The university is a wonderful place where students can learn not only from their teachers, but also from each other. It provides a setting where experiments can be tried and solutions tested without judgment or fear of failure. If schools do not take advantage of this setting to teach students how to confront real problems, then when the students face real problems in the real world where the stakes are high, they will not be prepared. An education should not be about book learning alone, or in many cases, preparing for the workforce. Work, life, learning, love, should all be a part of the equation. Henry D. Thoreau wrote, “We boast of our system of education, but why stop at schoolmasters and schoolhouses? We are all schoolmasters, and our schoolhouse is the universe.

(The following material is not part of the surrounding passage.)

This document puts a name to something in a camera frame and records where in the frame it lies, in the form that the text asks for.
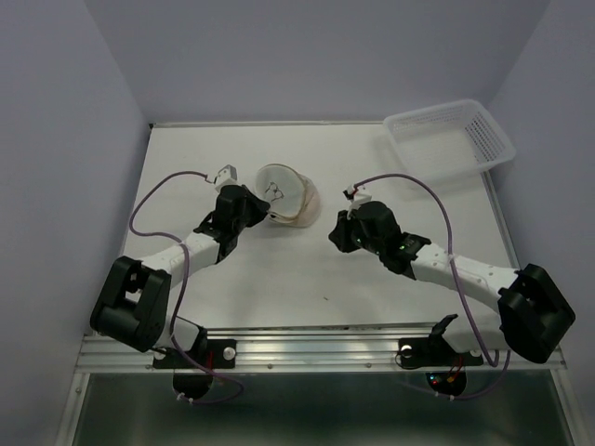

To attend chiefly to the desk or schoolhouse while we neglect the scenery in which it is placed is absurd. If we do not look out we shall find our schoolhouse standing in a cow-yard at last.”[iii] His experiment at Walden suggests to us that education, even a liberal one, is insufficient if it involves book learning only. The best learning is not to be had indoors, but lived, in the fields or cities or wherever we choose our Walden.
[i] Trubek, Anne. “‘Wither’ the Liberal Arts College?”Pacific Standard Magazine. 27 Sep 2011: Web. 22 Sep. 2012. <http://www.psmag.com/education/wither-the-liberal-arts-college-36476/>.
[ii] Orr, David. Earth in Mind. Washington DC: Island Press, 1994. Print.